O padre Rafael Bermúdez, nicaraguense exilado nos EUA, disse que se o papa Francisco tivesse falado mais duramente sobre a perseguição à Igreja na Nicarágua as turbas de apoiadores do governo teriam se “lançado sobre os templos naquele mesmo domingo”.

Rafael Bermúdez está exilado nos EUA desde 2018, ano em que o regime de Daniel Ortega, ex-líder guerrilheiro de esquerda que soma 29 anos no poder, aumentou a perseguição à Igreja Católica em retaliação às declarações de padres e bispos sobre a crise do país.

Em entrevista ao meio colombiano Notícias Caracol, o padre respondeu a uma pergunta sobre as palavras que o papa Francisco disse no domingo (21) sobre a situação na Nicarágua, onde vários padres estão presos num presídio famoso como centro de tortura e o bispo de Matagalpa, dom Rolando Álvarez, está em prisão domiciliar.

No domingo (21) o papa disse que acompanha de perto "com preocupação e tristeza a situação que se criou na Nicarágua, que envolve pessoas e instituições". Ele disse ter esperança de que "por meio de um diálogo aberto e sincero, se possam encontrar as bases para uma convivência respeitosa e pacífica",

"É complexo", disse Bermúdez. “Quando digo complexo, é porque o sentimento da opinião popular é que o papa não só atrasou, mas também não disse o que as pessoas esperavam, mas é muito complexo, porque nos lembra que de certa forma não há relação concreta” da Santa Sé “com a ditadura”.

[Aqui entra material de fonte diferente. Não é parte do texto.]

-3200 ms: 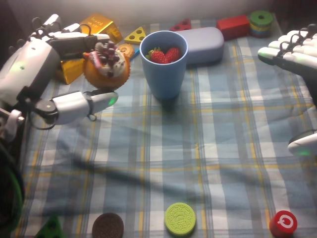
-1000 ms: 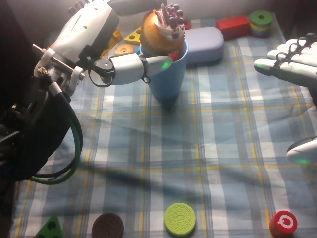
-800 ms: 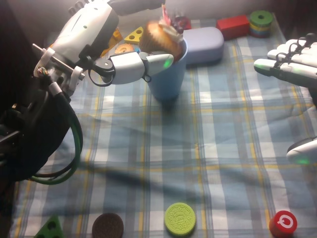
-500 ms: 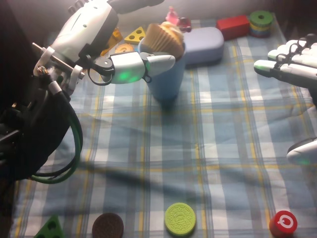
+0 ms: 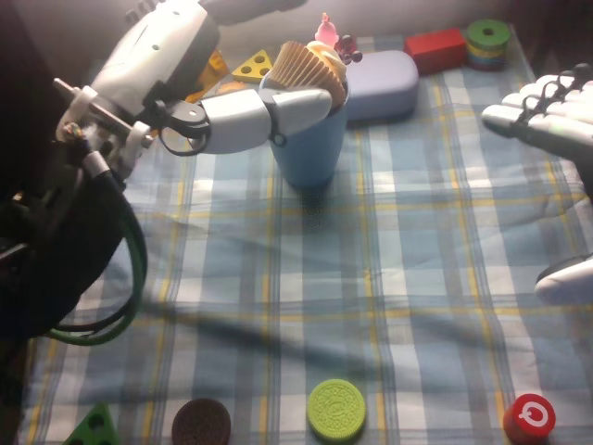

O padre observou que, em março de 2022, Ortega expulsou o núncio apostólico, dom Waldemar Stanislaw Sommertag. "A partir daí, não há nenhuma pessoa oficialmente da Santa Sé" no país, disse ele.

“O papa lembrou que o meio, o mecanismo que a Igreja sempre usa é o diálogo; mas aqui vem a parte dolorosa: o diálogo é impossível. Por qual razão? O papa o explicou: não há condições, e qual é a condição principal, que haja convivência humana”, disse Bermúdez. "Não temos convivência" porque "a ditadura não permite".

“Se eles são intolerantes, dominam, matam, perseguem, aprisionam, então não há condições” para um diálogo, disse.

“Se o papa falasse, se falasse pelo menos como eu falo, o que teria acontecido naquele mesmo dia? (...) O que teria acontecido? Bem, todas as turbas deles, todos os paramilitares, provavelmente teriam se lançado aos templos naquele mesmo domingo, atacando a população e as próprias estruturas físicas, atacando os padres”, disse.

"Não consigo imaginar todas as coisas que fazem, porque basta um sinal e agem com toda a raiva e agressividade possível", acrescentou.

Na entrevista a Notícias Caracol, o padre Bermúdez também falou sobre a ausência da Colômbia, por ordem do presidente Gustavo Petro, na reunião da Organização dos Estados Americanos (OEA) que condenou a perseguição à Igreja na Nicarágua.

"Não me surpreende, porque eles [Ortega e Petro] são da mesma linha", disse o padre

Petro foi membro da extinta guerrilha M-19, é presidente da Colômbia desde 7 de agosto.

Bermúdez disse ainda que "infelizmente" os povos "não se olham no espelho alheio" e que "há muitos países que estão tomando a linha da esquerda, dos populistas, daqueles que sabem usar a via democrática para alcançar o poder”. "Agora temos vocês com o senhor Petro", disse ele.

Sobre a Nicarágua, o padre disse que o governo nicaraguense persegue a Igreja Católica porque “quer que ela se submeta e isso não é possível, porque estamos aqui para servir e obedecer a Deus”.

Na Nicarágua “é um problema grave cumprir o Evangelho, que nos convida a fazer obras de caridade, de misericórdia”, mas os membros da ditadura sandinista “querem que só eles apareçam como os que fazem as coisas”.

"O problema é que eles não fazem e têm capacidade para fazê-lo, porque tudo o que fazem é populismo", disse.